Sven Giegold

Licht und Schatten im Vorschlag für die EU-Kommission: Von der Leyen hätte manche Nominierungen ablehnen sollen

Heute hat Ursula von der Leyen die Aufgabenbereiche aller Kandidierenden für die EU-Kommission vorgestellt. Ab Ende September finden im Europaparlament Anhörungen mit den Kandidierenden statt. Ohne Bestätigung durch das Europaparlament kann die EU-Kommission ihre Arbeit nicht aufnehmen. In der Vergangenheit sind bereits einzelne Kandidierende vor dem Europaparlament durchgefallen und haben dann ihre Kandidatur zurückgezogen. Dazu erklärt Sven Giegold, Sprecher von Bündnis 90/Die Grünen im Europäischen Parlament:

“Der Personalvorschlag von der Leyens besteht aus Licht und Schatten. Die Eignung einiger Kandidierende ist höchst fraglich. Die Nominierungen aus Ungarn und Rumänien hätte von der Leyen ablehnen sollen. Wer wie Trócsányi im eigenen Land rechtsstaatliche Prinzipien ausgehebelt hat, ist für die EU-Kommission nicht geeignet. Die Nominierung Trócsányis ist eine Provokation von Orbán. Als Verantwortlicher für eine demokratiefeindliche Justizreform, kann Trócsányi schlecht auf Rechtsstaatlichkeit bei den Beitrittskandidaten pochen. Trócsányi ist der falsche Mann sowohl für den EU-Erweiterung als auch die Kommission insgesamt. Auch die rumänische Kandidatin ist eine Fehlbesetzung: Eine Politikerin mit ungeklärten Korruptionsvorwürfen wie Plumb hat in der EU-Kommission nichts verloren.

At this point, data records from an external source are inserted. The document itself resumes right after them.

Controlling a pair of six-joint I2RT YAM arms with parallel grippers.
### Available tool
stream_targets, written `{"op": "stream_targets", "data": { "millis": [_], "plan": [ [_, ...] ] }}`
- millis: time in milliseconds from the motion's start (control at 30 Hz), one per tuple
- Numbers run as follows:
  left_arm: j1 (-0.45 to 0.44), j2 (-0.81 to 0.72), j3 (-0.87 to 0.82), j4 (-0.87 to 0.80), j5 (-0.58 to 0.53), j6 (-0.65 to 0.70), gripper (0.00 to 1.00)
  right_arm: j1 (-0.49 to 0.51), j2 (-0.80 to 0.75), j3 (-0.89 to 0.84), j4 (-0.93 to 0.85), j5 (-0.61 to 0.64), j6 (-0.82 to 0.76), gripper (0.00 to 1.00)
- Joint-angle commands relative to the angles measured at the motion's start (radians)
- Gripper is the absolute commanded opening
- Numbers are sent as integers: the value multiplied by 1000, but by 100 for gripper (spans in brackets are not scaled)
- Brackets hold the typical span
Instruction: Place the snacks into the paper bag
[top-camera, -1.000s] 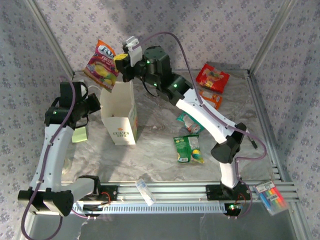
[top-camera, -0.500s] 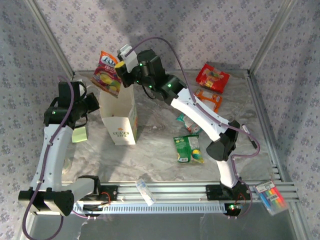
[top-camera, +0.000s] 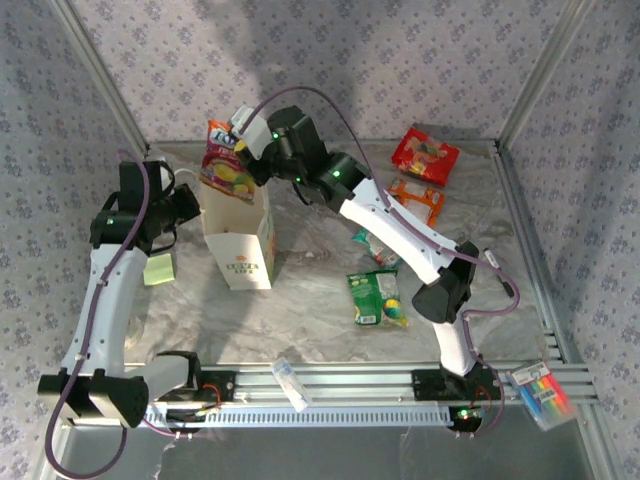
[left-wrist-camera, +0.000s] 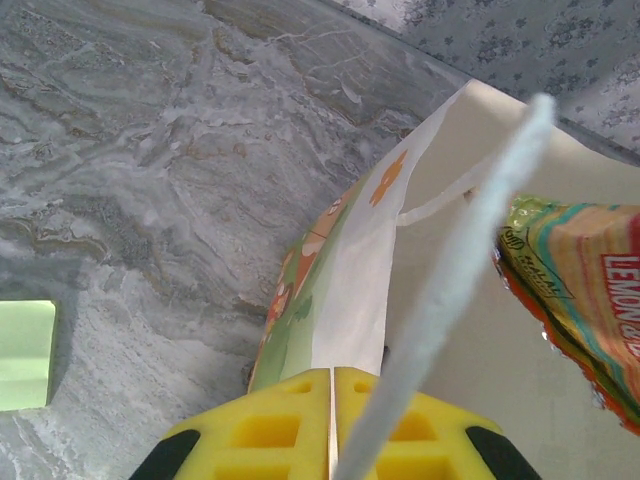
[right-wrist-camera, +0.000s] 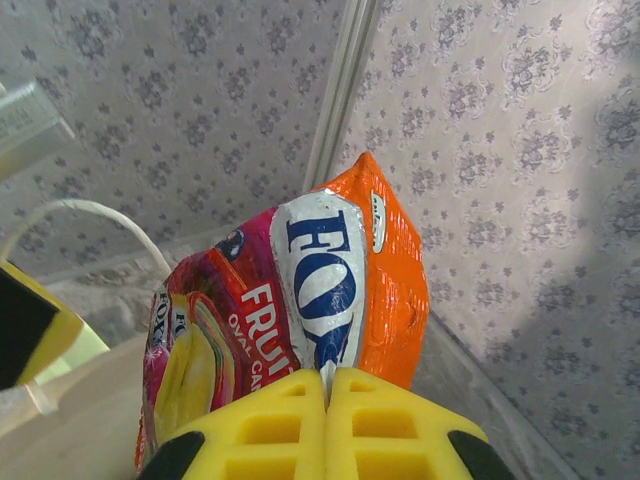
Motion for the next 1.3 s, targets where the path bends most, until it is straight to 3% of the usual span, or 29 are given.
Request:
{"op": "stream_targets", "data": {
  "millis": [0, 700, 900, 1067, 1167, 1267],
  "plan": [
    [8, 13, 16, 20, 13, -6, 9, 10, -11, 8, -18, 35, -86, 6],
    [11, 41, 44, 11, 16, -1, 9, 43, 17, -12, -120, 35, -211, 5],
    [11, 41, 47, 7, 14, 4, 9, 45, 54, 41, -165, 34, -221, 9],
    [12, 44, 45, 7, 15, 3, 9, 49, 78, 55, -149, 89, -211, 8],
    [12, 48, 48, 6, 17, 4, 9, 51, 91, 68, -152, 100, -204, 26],
    [11, 49, 45, 9, 19, 4, 9, 53, 98, 79, -151, 123, -190, 33]
  ]
}}
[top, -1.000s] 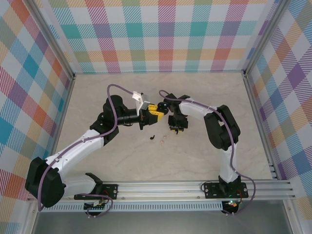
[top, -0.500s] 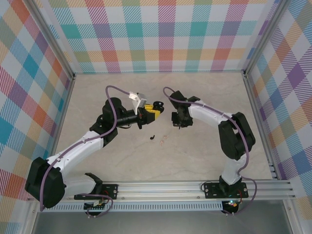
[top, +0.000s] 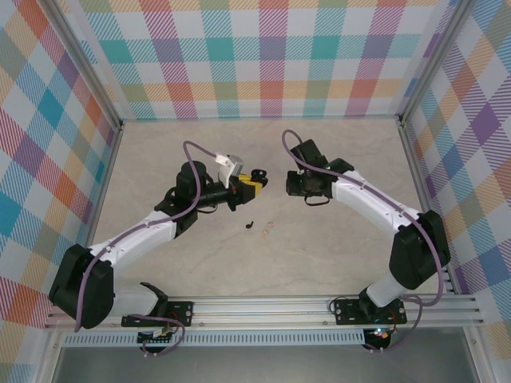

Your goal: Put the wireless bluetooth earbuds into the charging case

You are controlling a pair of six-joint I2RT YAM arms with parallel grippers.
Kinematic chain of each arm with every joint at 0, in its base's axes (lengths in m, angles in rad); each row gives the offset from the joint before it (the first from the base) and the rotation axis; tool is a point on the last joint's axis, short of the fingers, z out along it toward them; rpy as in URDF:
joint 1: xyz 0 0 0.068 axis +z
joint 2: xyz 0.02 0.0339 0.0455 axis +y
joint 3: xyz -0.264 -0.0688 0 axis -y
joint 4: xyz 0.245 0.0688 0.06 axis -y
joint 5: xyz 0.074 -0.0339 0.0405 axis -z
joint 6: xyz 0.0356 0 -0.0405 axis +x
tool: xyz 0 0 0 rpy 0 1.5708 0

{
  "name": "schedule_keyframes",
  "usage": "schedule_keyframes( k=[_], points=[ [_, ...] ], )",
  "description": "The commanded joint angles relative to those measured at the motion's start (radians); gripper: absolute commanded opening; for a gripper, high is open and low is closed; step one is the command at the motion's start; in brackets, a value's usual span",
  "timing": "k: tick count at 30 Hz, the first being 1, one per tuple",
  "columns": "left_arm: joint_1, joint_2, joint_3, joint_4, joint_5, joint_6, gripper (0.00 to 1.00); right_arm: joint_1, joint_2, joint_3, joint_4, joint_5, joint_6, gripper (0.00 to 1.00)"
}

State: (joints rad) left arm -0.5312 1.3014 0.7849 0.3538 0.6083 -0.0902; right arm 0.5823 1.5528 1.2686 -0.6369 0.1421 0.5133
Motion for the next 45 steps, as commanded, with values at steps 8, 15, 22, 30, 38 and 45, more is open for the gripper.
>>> schedule_keyframes(
  k=[8,15,22,30,38,45],
  points=[
    [-0.006,0.059,-0.027,0.116,0.009,-0.015,0.16,-0.002,-0.118,-0.018,0.081,-0.055,-0.065,0.23],
    [-0.027,0.113,-0.022,0.171,-0.011,-0.044,0.16,0.007,-0.153,-0.008,0.111,-0.095,-0.093,0.24],
    [-0.051,0.166,-0.013,0.231,-0.012,-0.074,0.16,0.026,-0.176,0.009,0.147,-0.123,-0.108,0.24],
    [-0.062,0.192,-0.022,0.293,0.001,-0.085,0.16,0.048,-0.207,0.006,0.206,-0.145,-0.118,0.25],
    [-0.066,0.200,-0.024,0.316,0.012,-0.090,0.16,0.056,-0.213,0.005,0.243,-0.157,-0.114,0.26],
    [-0.067,0.202,-0.035,0.378,0.025,-0.130,0.16,0.062,-0.215,-0.006,0.277,-0.178,-0.103,0.26]
  ],
)
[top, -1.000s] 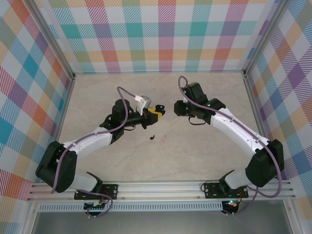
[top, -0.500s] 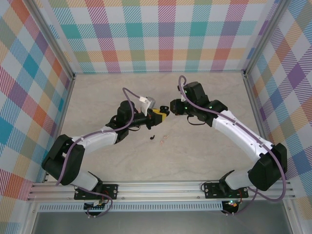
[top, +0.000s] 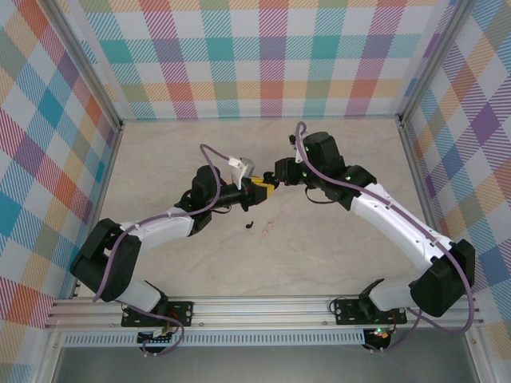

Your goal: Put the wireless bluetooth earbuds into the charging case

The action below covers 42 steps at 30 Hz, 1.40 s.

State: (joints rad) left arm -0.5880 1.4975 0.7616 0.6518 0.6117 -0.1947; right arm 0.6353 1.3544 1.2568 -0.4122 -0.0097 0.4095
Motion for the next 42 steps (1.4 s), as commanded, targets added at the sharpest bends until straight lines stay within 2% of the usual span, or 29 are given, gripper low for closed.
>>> schedule_keyframes(
  k=[1,23,42],
  points=[
    [-0.010,0.006,-0.012,0.087,0.023,-0.032,0.16,0.010,-0.017,0.003,0.057,-0.028,0.003,0.26],
    [-0.024,0.035,0.010,0.166,0.019,-0.110,0.15,0.018,-0.018,-0.016,0.083,-0.033,0.005,0.26],
    [-0.025,0.014,0.020,0.162,0.005,-0.118,0.15,0.020,-0.020,-0.027,0.082,-0.018,-0.002,0.27]
  ],
)
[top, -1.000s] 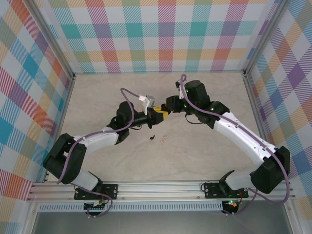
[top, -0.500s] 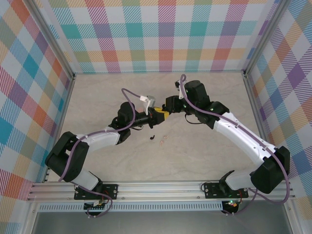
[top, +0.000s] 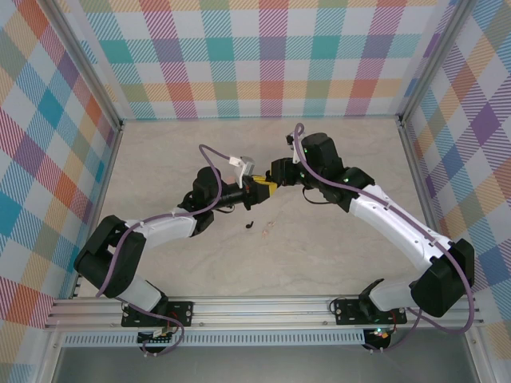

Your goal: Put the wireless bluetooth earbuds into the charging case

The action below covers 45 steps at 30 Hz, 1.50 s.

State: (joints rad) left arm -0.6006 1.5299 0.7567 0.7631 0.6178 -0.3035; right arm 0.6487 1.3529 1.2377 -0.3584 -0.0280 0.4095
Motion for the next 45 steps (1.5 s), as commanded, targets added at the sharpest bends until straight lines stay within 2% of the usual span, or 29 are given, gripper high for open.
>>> schedule_keyframes(
  k=[1,45],
  points=[
    [-0.012,-0.020,0.024,0.050,-0.003,-0.011,0.15,0.006,-0.018,-0.007,0.029,-0.001,-0.002,0.27],
    [-0.015,-0.041,0.033,0.048,-0.044,-0.019,0.14,0.011,-0.012,-0.021,0.030,-0.050,0.002,0.27]
  ],
)
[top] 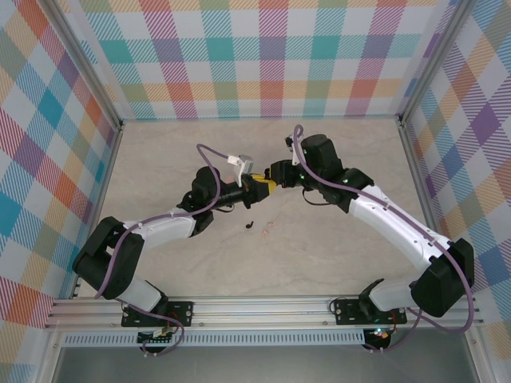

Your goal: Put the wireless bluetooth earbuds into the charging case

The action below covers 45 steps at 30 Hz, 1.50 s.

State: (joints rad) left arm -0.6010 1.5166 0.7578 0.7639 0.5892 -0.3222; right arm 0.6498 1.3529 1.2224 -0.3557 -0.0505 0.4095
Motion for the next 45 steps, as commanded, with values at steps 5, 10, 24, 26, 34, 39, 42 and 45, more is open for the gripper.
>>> schedule_keyframes(
  k=[5,10,24,26,34,39,42,45],
  points=[
    [-0.015,-0.033,0.031,0.046,-0.031,-0.001,0.14,0.011,-0.014,-0.008,0.026,-0.032,0.001,0.27],
    [-0.018,-0.030,0.036,0.050,-0.012,-0.001,0.14,0.013,-0.008,-0.006,0.020,-0.032,0.001,0.27],
    [-0.023,-0.039,0.035,0.039,-0.026,0.013,0.14,0.013,-0.011,-0.006,-0.002,-0.027,-0.001,0.32],
    [-0.023,-0.041,0.034,0.036,-0.026,0.015,0.14,0.014,-0.013,-0.004,-0.007,-0.022,-0.001,0.34],
    [-0.023,-0.057,0.034,-0.002,-0.038,0.043,0.14,0.014,-0.031,-0.001,-0.028,0.013,-0.008,0.39],
    [-0.023,-0.070,0.037,-0.027,-0.038,0.065,0.14,0.014,-0.038,0.006,-0.048,0.040,-0.013,0.44],
    [-0.023,-0.074,0.035,-0.040,-0.043,0.072,0.14,0.014,-0.045,0.006,-0.053,0.047,-0.012,0.45],
    [-0.023,-0.075,0.036,-0.050,-0.043,0.082,0.14,0.014,-0.050,0.011,-0.058,0.048,-0.012,0.46]
  ],
)
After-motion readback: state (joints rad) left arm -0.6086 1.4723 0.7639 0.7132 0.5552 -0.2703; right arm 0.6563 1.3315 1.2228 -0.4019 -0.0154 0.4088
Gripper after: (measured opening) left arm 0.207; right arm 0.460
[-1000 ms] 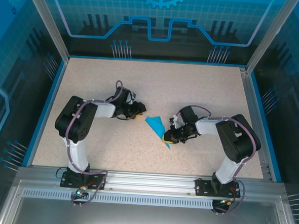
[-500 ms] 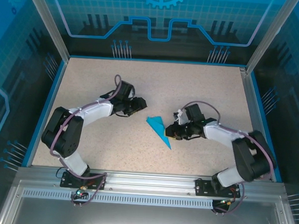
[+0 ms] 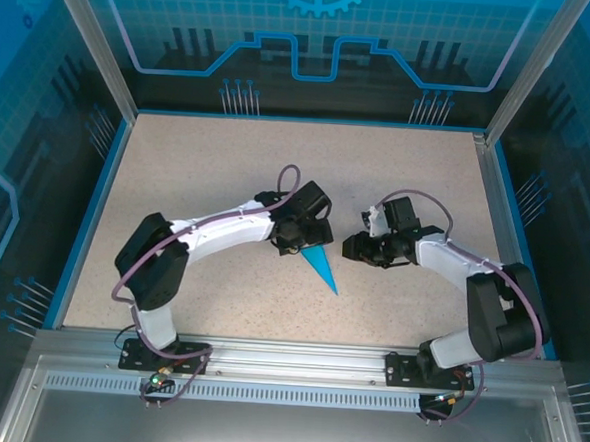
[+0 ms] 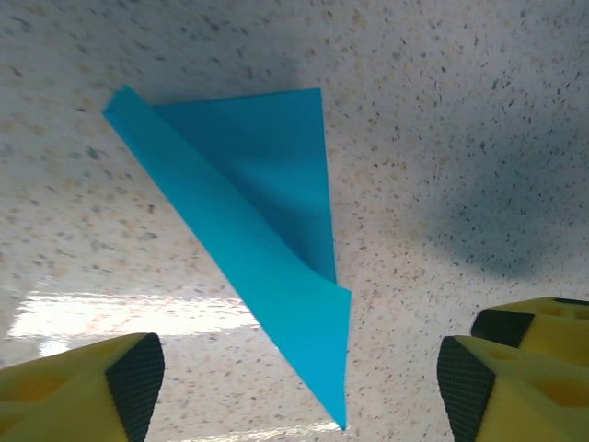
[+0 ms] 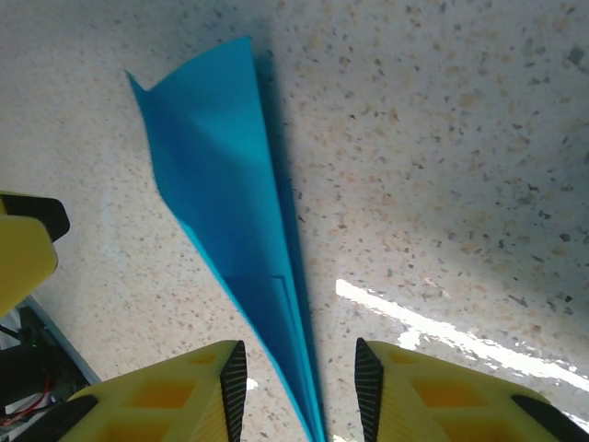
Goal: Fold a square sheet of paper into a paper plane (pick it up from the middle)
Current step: Move a paper plane to the center of the table.
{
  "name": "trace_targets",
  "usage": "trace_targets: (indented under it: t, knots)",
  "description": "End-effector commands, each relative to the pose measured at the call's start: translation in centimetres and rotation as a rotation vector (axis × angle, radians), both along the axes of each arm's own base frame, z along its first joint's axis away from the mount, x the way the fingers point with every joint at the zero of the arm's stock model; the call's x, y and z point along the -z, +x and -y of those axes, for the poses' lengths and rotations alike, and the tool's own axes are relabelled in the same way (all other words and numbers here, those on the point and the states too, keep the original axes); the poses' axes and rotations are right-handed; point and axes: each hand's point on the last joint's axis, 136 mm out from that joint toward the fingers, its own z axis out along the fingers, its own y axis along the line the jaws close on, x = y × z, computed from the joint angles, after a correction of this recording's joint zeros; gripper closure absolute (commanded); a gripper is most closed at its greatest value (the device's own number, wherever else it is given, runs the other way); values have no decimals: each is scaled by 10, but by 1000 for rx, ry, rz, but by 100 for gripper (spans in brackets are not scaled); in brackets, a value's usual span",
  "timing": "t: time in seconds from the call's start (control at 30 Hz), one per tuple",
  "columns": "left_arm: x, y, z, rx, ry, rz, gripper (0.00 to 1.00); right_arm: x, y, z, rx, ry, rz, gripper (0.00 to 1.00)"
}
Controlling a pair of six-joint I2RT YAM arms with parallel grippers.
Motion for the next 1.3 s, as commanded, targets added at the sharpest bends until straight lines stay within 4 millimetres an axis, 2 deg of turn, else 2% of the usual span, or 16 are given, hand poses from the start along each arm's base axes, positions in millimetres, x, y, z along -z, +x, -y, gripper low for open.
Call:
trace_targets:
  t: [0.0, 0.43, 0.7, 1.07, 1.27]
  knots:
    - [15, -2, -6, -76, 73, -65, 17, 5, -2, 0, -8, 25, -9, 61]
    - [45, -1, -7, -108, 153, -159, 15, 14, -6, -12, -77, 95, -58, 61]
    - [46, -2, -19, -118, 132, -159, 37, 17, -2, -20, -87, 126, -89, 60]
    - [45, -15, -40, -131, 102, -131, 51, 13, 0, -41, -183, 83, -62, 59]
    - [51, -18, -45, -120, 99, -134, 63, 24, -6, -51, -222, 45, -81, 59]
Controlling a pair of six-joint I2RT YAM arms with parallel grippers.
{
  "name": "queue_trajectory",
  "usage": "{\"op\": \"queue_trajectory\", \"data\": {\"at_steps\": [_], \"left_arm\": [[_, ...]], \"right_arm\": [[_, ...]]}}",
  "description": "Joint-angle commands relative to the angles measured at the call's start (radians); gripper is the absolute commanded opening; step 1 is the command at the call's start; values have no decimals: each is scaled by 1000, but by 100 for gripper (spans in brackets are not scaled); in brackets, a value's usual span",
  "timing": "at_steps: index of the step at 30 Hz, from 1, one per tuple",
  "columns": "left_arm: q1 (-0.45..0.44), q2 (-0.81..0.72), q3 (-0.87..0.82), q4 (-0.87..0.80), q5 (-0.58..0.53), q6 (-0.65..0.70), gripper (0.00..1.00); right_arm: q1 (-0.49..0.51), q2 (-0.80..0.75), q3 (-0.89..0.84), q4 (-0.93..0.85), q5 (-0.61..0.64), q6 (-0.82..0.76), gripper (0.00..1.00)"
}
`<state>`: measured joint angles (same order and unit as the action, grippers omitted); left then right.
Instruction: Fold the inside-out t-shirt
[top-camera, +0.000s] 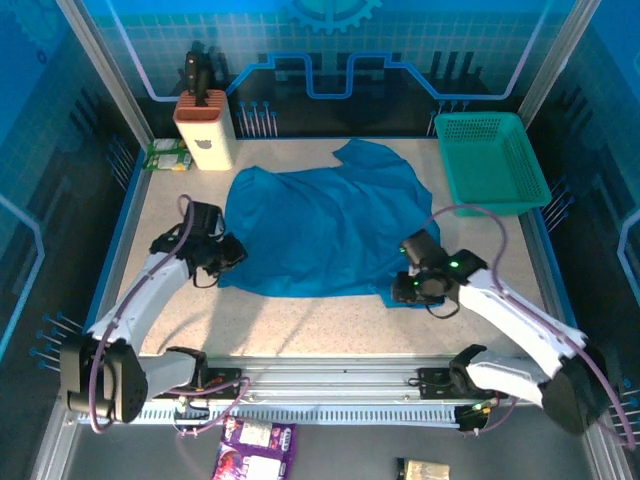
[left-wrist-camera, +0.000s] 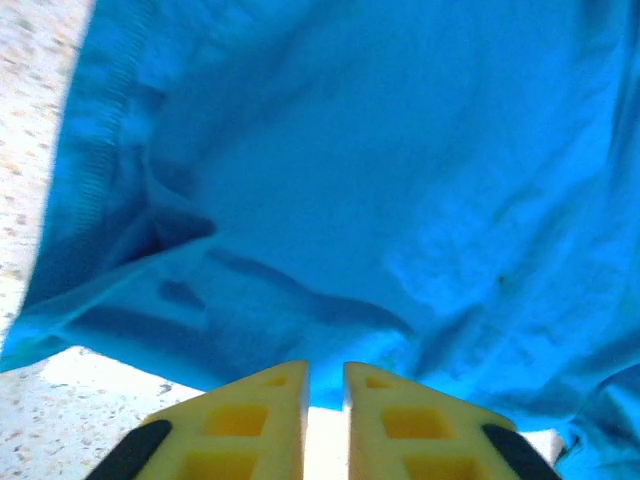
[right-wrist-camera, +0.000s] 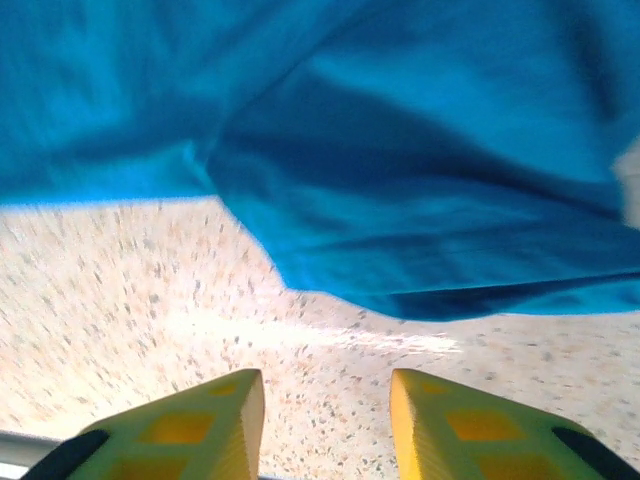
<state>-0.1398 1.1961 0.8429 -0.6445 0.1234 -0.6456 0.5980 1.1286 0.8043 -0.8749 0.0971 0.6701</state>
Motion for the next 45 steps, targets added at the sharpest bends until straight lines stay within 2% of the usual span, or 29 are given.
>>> {"op": "queue_trajectory", "data": {"at_steps": [1,8,16,18,21,23,25,28,32,38,39,41,43,45], "left_arm": [[-29,53,9,-2,-38,13,14],[-29,56,-23,5,-68,26,13],[0,-5,-57,-16,-108,19,17],[38,-32,-69,-15,-92,18,20],[110,-62,-88,-23,-65,26,30],[165,-78,-102,-33,-39,39,32],[216,-87,-120,-31,-11,52,34],[258,-82,-139,-25,18,63,34],[266,-79,-144,-13,30,56,34],[263,-44,-117,-27,43,87,33],[261,-37,-112,-31,48,96,32],[250,-21,-107,-38,49,108,32],[229,-6,-102,-40,49,114,31],[197,13,-97,-43,34,118,31]], "right_arm": [[93,103,33,26,40,-56,41],[173,319,69,60,130,-69,46],[180,471,69,104,198,-80,44],[180,490,70,104,223,-72,38],[181,489,103,14,288,-8,14],[192,447,133,-78,299,11,3],[199,378,154,-149,295,22,0],[199,274,178,-239,256,35,0],[199,187,196,-346,149,52,0],[221,171,31,-245,-216,66,0],[226,188,-10,-200,-288,64,2],[232,210,-39,-152,-363,59,26],[225,195,-12,-142,-363,57,41],[176,155,30,-136,-359,48,47]]}}
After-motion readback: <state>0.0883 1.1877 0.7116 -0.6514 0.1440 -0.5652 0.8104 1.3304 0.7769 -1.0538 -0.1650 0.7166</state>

Bei der Vergabe der Aufgabenbereiche hat von der Leyen einige gute, aber auch manche schlechte Entscheidungen getroffen. Vestager und Dombrovskis sind die richtigen Personen auf dem richtigen Posten. Goulards Zuständigkeit für den Binnenmarkt ist die richtige Wahl, aber der Schwerpunkt auf die Verteidigungsindustrie ist mehr als fragwürdig. Anders sind es in den Bereichen Wirtschaft, Landwirtschaft und Handel aus: Gentiloni hat einen Interessenkonflikt, wenn er auf die Einhaltung der Defizitregeln seiner eigenen Regierung achten muss. Selbst wenn die EU-Regeln für Defizite und Schulden ökonomisch nicht klug sind, so hat er doch ein Glaubwürdigkeitsproblem bei allen Verhandlungen zwischen der EU und Italien. Wojciechowski ist die nötige Agrarwende nicht zuzutrauen, da etwa die Biodiversität für seine Regierung keine Priorität hat. Von Hogan ist keine Neuausrichtung der EU-Handelspolitik auf fairen und freien Handel zu erwarten. Als früherer Agrarkommissar hat er keine Erfolge vorzuweisen. 

Unabhängig von Parteizugehörigkeit bekommen alle Kandidierenden eine faire Chance, aber ungeeignete Personen werden wir im Notfall durchfallen lassen. Wir Abgeordneten werden unser Mitspracherecht selbstbewusst nutzen. Jetzt schlägt die Stunde des Parlaments.”